- **TASK TO COMPLETE**: For the records below, please print exactly and only the lines from the one with "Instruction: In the" down to the one with "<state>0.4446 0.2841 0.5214", both ends included, omitting the pictures.

Start of INFORMATION SHOWN

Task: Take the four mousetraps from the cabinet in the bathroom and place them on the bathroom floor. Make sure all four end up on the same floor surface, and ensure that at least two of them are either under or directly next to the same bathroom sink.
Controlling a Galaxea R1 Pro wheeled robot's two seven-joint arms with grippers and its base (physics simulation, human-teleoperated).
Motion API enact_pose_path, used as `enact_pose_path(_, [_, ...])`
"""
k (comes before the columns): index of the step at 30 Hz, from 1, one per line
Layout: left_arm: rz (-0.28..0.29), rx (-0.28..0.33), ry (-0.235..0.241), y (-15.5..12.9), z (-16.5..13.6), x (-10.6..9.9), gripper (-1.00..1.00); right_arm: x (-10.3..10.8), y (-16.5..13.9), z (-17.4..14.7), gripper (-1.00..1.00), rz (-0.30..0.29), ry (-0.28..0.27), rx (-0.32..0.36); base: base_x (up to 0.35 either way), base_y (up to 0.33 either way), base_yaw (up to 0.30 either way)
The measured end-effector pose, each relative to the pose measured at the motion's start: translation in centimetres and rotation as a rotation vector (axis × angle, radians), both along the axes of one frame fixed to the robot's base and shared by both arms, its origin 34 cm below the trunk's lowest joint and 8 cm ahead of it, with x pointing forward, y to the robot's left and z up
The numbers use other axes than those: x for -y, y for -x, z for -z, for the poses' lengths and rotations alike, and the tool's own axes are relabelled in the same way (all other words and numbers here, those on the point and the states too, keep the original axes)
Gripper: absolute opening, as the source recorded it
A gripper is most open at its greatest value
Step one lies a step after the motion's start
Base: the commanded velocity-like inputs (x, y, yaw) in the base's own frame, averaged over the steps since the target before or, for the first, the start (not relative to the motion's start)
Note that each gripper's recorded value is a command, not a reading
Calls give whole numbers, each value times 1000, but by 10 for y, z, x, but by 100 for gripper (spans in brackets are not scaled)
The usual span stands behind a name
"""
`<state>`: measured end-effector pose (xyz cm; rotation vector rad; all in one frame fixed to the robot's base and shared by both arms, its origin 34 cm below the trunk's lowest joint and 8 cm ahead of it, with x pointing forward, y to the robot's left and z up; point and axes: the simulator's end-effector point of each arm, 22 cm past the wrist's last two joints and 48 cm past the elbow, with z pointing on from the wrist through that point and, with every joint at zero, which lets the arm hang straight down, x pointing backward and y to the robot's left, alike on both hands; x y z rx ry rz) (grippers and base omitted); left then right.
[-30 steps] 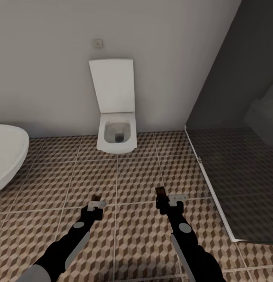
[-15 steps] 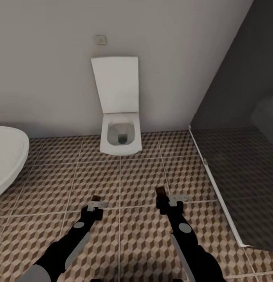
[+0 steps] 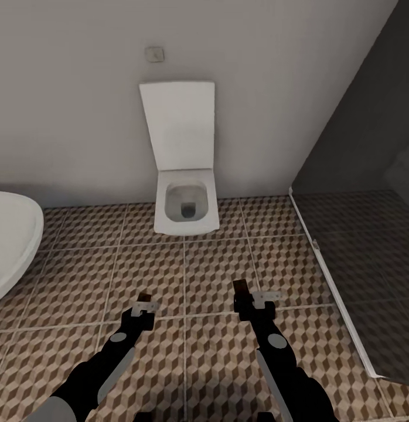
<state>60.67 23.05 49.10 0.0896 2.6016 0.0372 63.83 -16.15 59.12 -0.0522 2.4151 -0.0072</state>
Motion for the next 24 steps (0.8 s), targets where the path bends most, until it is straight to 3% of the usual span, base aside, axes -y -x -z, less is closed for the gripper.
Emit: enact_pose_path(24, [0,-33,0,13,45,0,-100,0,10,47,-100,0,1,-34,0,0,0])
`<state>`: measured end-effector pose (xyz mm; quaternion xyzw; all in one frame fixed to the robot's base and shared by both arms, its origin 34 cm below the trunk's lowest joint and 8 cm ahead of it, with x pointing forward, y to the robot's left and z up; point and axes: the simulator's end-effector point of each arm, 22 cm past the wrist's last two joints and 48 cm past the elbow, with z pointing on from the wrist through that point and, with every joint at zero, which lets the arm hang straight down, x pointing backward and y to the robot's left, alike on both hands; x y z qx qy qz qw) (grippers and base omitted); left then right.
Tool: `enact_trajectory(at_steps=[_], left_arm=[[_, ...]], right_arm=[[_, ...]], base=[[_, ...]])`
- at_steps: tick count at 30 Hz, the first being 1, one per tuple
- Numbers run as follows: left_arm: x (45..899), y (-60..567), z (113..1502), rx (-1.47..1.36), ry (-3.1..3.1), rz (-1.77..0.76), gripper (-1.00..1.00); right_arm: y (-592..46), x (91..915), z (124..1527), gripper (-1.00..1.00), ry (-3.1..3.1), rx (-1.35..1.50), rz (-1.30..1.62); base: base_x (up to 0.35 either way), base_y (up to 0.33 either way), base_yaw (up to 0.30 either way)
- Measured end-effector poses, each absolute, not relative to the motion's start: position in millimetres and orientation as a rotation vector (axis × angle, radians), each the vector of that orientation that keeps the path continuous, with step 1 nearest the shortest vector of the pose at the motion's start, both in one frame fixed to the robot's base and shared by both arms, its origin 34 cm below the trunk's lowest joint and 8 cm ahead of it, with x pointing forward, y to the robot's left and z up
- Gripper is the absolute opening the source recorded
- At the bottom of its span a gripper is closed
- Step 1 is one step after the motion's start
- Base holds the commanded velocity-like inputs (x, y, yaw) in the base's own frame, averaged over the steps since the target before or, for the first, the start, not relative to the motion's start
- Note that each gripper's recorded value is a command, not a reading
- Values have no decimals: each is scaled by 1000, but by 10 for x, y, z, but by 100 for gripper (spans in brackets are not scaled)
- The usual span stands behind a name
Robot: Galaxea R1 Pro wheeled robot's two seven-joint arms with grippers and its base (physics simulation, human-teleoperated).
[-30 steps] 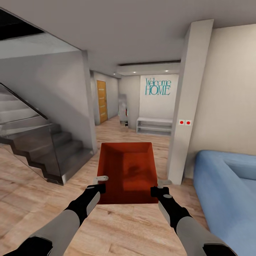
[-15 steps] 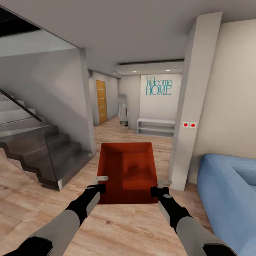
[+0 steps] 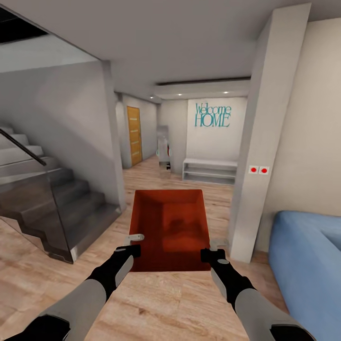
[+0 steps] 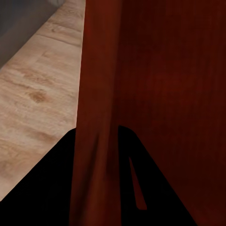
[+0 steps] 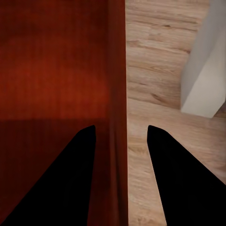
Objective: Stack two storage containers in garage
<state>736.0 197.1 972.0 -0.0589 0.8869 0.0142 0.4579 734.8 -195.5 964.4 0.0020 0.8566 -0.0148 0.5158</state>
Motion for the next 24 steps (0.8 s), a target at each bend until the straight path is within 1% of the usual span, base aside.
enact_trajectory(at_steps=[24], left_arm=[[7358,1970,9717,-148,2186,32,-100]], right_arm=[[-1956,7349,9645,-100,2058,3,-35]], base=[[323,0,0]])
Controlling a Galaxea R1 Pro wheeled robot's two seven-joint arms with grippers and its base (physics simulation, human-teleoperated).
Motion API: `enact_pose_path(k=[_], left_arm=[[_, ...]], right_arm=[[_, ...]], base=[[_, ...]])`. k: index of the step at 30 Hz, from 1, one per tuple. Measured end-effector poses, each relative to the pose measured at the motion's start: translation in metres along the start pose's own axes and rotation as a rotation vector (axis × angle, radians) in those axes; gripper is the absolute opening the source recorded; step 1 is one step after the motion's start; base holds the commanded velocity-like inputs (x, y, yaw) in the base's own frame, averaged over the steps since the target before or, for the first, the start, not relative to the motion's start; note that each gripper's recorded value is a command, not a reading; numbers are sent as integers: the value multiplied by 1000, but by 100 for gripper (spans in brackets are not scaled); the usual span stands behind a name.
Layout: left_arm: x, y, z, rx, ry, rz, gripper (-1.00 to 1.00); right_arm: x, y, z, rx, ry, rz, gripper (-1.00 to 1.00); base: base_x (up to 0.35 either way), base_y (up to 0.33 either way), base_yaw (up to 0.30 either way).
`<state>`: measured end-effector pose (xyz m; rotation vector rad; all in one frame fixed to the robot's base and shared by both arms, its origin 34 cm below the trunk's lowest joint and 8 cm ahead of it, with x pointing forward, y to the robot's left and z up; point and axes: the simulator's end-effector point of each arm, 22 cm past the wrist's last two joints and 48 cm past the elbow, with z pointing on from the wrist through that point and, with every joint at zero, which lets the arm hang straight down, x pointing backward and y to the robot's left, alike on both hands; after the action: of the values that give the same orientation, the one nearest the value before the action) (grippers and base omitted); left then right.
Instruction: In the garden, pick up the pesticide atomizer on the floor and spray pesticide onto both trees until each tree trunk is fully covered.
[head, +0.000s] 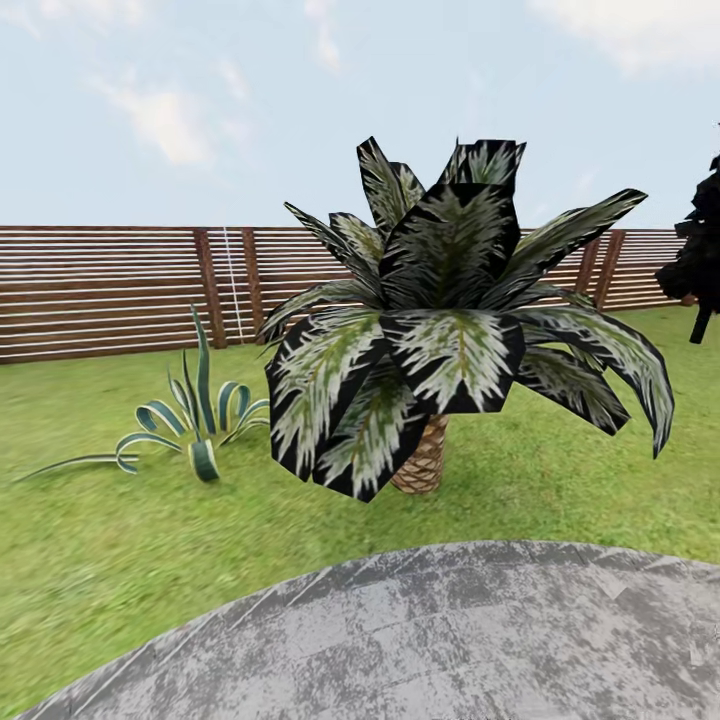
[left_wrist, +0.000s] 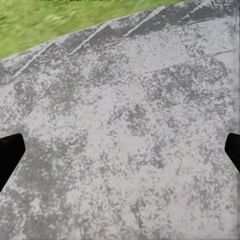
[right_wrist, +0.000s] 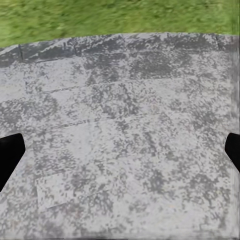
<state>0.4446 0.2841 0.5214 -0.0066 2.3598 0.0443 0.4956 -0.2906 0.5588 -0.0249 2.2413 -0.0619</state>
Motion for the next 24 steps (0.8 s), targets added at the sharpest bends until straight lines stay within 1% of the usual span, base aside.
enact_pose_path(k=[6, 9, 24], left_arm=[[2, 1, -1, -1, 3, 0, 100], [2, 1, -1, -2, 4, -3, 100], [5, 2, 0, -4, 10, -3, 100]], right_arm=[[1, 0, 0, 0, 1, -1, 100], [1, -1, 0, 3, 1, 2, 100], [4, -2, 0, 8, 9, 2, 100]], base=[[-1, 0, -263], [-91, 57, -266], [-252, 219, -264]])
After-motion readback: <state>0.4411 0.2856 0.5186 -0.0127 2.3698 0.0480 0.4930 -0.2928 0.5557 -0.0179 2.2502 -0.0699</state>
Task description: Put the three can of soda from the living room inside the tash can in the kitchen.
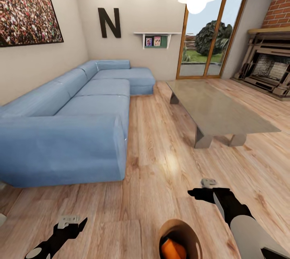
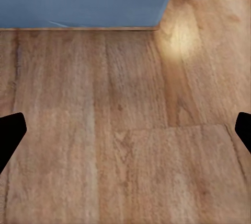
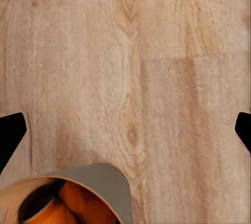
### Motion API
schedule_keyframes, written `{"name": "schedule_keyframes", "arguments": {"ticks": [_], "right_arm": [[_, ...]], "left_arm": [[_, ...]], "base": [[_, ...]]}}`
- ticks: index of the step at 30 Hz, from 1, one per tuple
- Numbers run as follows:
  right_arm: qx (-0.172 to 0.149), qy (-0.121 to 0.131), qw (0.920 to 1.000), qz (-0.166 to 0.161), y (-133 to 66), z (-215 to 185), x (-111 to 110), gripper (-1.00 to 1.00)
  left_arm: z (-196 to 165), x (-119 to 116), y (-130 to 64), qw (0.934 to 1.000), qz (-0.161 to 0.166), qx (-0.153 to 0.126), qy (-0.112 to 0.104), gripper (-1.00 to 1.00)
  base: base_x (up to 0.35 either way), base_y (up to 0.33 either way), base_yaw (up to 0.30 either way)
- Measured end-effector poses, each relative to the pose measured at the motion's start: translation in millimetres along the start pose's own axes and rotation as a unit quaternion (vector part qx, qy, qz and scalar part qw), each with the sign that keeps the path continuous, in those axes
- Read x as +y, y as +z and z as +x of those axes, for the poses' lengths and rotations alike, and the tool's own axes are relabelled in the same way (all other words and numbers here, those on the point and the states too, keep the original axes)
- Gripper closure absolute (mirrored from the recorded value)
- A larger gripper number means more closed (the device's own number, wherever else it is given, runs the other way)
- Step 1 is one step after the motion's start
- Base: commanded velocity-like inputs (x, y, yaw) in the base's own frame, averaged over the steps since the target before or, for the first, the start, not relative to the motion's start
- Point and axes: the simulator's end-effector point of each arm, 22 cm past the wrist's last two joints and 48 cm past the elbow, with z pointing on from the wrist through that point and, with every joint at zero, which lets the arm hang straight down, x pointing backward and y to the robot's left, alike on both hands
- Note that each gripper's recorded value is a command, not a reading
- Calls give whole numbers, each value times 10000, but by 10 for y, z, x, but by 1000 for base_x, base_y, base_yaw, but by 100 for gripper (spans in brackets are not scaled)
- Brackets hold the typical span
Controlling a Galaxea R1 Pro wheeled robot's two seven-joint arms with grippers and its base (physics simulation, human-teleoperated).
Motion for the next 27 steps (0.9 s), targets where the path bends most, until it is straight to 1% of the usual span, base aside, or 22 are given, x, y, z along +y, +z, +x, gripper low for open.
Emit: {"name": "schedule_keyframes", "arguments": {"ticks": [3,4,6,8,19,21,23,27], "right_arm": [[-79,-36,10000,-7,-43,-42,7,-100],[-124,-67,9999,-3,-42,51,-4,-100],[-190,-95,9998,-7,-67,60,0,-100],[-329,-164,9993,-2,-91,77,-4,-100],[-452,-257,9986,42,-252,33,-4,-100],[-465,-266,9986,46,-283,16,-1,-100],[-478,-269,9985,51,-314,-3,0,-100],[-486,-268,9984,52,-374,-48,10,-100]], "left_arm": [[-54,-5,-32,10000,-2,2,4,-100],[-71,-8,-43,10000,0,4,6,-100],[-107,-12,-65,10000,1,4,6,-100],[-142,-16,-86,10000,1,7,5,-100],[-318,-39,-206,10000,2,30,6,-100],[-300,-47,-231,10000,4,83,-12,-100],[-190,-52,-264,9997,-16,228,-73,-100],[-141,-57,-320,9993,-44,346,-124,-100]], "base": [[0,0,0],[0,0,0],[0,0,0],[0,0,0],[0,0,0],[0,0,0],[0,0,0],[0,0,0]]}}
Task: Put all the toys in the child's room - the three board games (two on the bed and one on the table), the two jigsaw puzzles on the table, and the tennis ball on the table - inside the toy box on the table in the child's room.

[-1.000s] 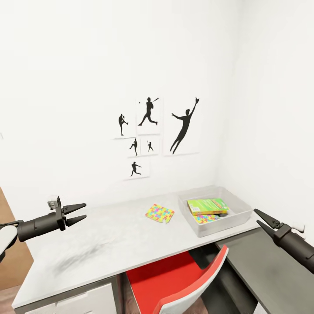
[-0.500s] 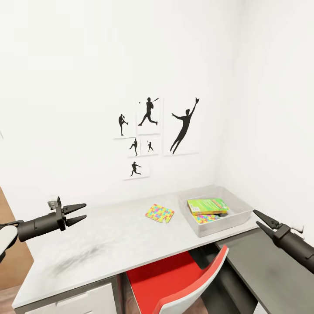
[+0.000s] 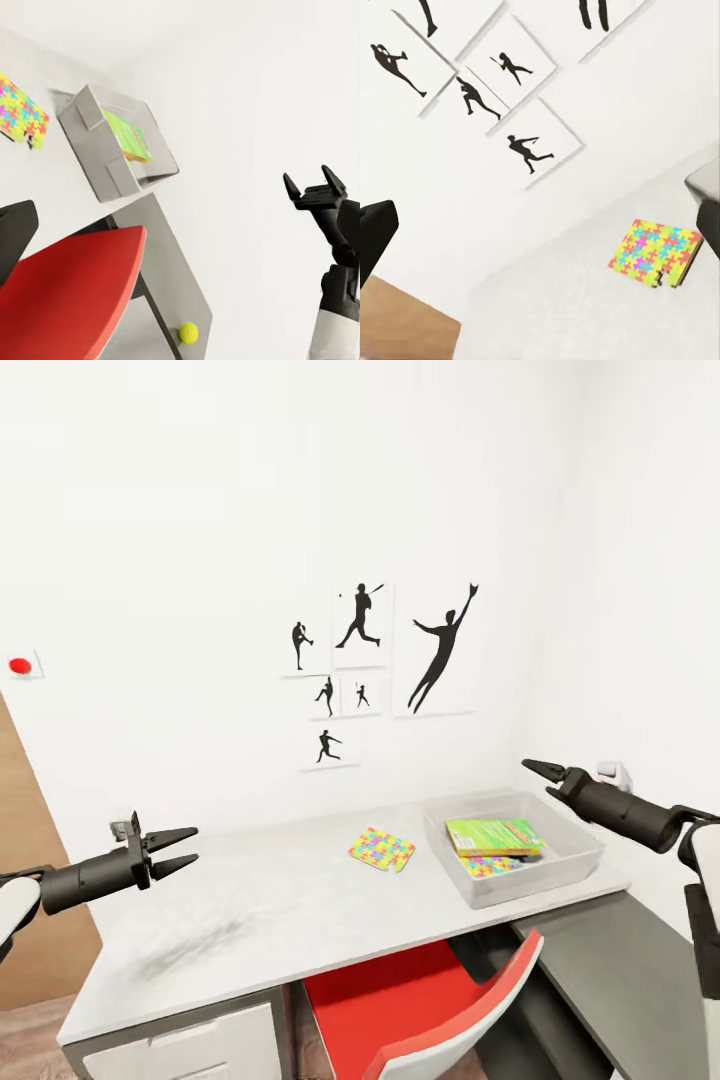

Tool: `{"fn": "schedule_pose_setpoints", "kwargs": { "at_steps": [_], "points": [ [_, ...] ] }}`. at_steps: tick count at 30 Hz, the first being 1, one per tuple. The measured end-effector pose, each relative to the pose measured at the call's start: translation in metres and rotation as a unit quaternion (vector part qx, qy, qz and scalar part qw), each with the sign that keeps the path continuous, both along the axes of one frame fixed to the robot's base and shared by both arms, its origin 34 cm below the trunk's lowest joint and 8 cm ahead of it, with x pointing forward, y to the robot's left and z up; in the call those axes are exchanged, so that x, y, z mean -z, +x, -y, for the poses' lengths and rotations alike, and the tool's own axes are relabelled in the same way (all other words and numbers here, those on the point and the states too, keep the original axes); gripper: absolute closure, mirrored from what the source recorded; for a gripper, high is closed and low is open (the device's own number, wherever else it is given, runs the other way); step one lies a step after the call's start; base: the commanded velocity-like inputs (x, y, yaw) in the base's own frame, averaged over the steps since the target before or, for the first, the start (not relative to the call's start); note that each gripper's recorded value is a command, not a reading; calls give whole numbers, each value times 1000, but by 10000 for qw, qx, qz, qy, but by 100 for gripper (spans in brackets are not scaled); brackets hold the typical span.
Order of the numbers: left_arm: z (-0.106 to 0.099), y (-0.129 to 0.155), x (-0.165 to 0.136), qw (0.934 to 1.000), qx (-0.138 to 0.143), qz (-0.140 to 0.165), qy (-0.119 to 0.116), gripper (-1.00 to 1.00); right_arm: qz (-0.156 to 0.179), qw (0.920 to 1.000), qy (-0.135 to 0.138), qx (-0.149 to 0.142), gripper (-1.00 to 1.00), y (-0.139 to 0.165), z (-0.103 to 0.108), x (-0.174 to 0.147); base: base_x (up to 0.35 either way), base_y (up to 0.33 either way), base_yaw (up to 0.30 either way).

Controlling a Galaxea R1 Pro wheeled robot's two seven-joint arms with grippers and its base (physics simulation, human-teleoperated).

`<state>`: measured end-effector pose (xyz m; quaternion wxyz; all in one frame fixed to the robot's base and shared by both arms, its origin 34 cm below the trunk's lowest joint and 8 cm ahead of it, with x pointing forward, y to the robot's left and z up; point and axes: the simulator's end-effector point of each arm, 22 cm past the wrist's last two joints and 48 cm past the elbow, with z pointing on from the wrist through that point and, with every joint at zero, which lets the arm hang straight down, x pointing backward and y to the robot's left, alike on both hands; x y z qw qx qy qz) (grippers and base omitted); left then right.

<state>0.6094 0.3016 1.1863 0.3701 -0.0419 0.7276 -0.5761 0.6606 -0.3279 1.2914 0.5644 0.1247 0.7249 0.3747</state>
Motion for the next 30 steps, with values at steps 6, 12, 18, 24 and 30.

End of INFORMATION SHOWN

- **ANSWER TO THE PROBLEM**:
Instruction: In the garden, pick up the pesticide atomizer on the floor and spray pesticide onto both trees until each tree trunk is fully covered.
[head, +0.000s] 
[left_wrist, +0.000s] 
[right_wrist, +0.000s] 
<state>0.4446 0.2841 0.5214 -0.0066 2.3598 0.0443 0.4956 -0.2906 0.5588 -0.0249 2.2413 -0.0619</state>

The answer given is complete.